FIAs trapped in fracture-filling cement contain coexisting two-phase, liquid-rich gaseous hydrocarbon inclusions, single-phase aqueous inclusions, and slight bituminous gaseous hydrocarbon inclusions in Ma55–Ma510 at room temperature (Figures 3 and 4). The two-phase gaseous hydrocarbon inclusions contain 5% to 10% (vol.) vapor and range from an approximate oval to irregular in shape. The single-phase aqueous inclusions are less than 1 to 10 μm in size (Figure 3). FIAs reflecting the relative timing of natural fractures may have two petrographic characteristics as follows: 1) the cements in the fracture such as calcite cement, quartz-cement bridges, and euhedral quartz cement are defined as isolated cement occurrences that connect across fracture walls and typically grow with the c crystallographic axis, oriented probably perpendicular to the fracture walls [34]; and 2) the core of cementation is composed of subparallel trails of FIAs oriented parallel to the fracture walls [32, 35].
3.2.2 Laser-Raman spectrometry
Laser-Raman spectroscopy provides an unambiguous identification of composition in fluid inclusions [33, 36], and the spectral features of the methane (CH4) Raman spectrum may be used to determine the pressure in the fluid inclusion [37]. The paleo-fluid composition and paleopressure were calculated using the Raman spectroscopic analyses of CH4 within aqueous fluid inclusions.
Figure 3 Photomicrographs of representative fluid inclusions under transmitted light and ultraviolet light observed in study area taken at room temperature:
Figure 4 Raman spectrum showing Raman stretching (ν1) band for CH4 (2915.40 cm–1), bitumen (1348.0 and 1606.0 cm–1), dolomite (1097.0 cm–1), fluorite (841.0 cm–1) and N2 emission lines (±2300.0 cm–1) collected simultaneously:
We cannot identify the pressure of all inclusions using the determined Th. This is because the movement of the vapor bubbles in some of the inclusions reduces the analysis accuracy.
Micro-Raman spectra analyses were conducted in the Shaanxi Key Laboratory of Petroleum Accumulation Geology in China using a Renishaw inVia Reflex (532-nm) spectrometer, with 1200 grooves/mm gratings, 10 s/6 times superimposed scanning speed, and a spectrometer slit width of 20 μm at a controlled temperature of 22 °C and a controlled relative humidity of 50%. Excitation was provided using a 514.5 nm Laser 785-linefocus Ar+ laser.

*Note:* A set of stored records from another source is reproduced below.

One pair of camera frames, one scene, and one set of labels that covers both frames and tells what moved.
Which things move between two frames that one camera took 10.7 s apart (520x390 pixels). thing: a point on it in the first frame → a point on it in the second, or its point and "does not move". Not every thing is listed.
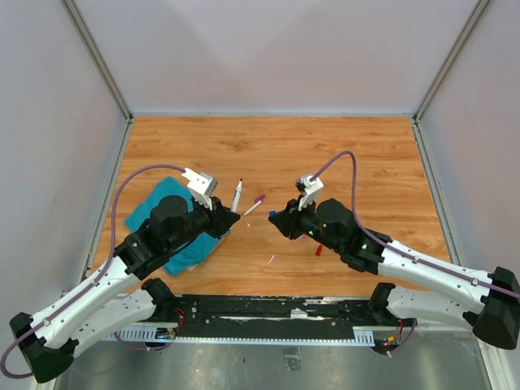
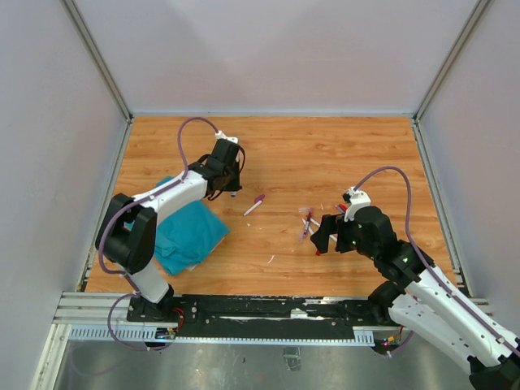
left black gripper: (221, 219) → (236, 184)
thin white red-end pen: (253, 208) does not move
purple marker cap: (261, 197) does not move
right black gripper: (288, 221) → (330, 225)

At the source, the laser power was 20 mW. The detector was an electronic Renishaw CCD. The characteristic peaks of laser Raman spectrograms show that gaseous composition in inclusions is basically dominated by CH4 in different Formations; meanwhile, the measured peak position for the nitrogen (N2) ±2300 cm–1 lines (shown in Figure 4(a)) indicates that part of the N2 resource was from the eluviation and dissolution of ancient meteoric water.
3.2.3 Numerical simulation
Based on the Th, salinity of the aqueous fluid, and the equation of state of DUAN et al [31] on the thermodynamic model for calculating the gas-phase composition of methane-bearing aqueous fluids, the method and technique for restoring paleopressure are effective [31, 32]. The H2O–NaCl– CH4 system and the vapor phase through pure CH4 may be assumed in fluid inclusions while this formula will be put into use [33]. Burial- and temperature- history models for the bottom of Ma55–Ma510 were recalculated using the one-dimensional basin- modeling program PetroMod 12 (USA Schlumberger, Inc.), available vitrinite-reflectance, wellbore-temperature data [38, 39], and the highest Th were used as an evaluation criterion for the maximum burial temperature (Figure 5(a)).
4 Results and discussion
4.1 Characterization of reservoir space
Reservoir space consists of caverns, fractures and pores by means of observation and analysis of cores and casting thin (Figure 6), where the cavern includes dissolved pores and dissolved cavities (Figures 6(a), (b)), fractures of multiple types are shown in the shape of pore-cave-fracture(Figures 6(c), (d)) (detailed later in this paper), and the pores mainly contain intergranular pores, intercrystal pores and intragranular pores (Figures 6(d), (e)). The matrix is mainly composed of coarse- and fine-crystalline dolomite, and euhedral and semi-euhedral crystalline calcitic dolomites occurring in the LOMOB (Figure 6(f)). Its pore types are mainly intercrystal pores, second dissolved pores and fractures by quantitative statistics (Figure 7). But the scale of pores is evidently different in different horizons, where intergranular pores and dissolved pores take 69.51% and 23.93% in Ma55–Ma56, and occupy 55.54% and 35.96% in Ma57–Ma510, respectively.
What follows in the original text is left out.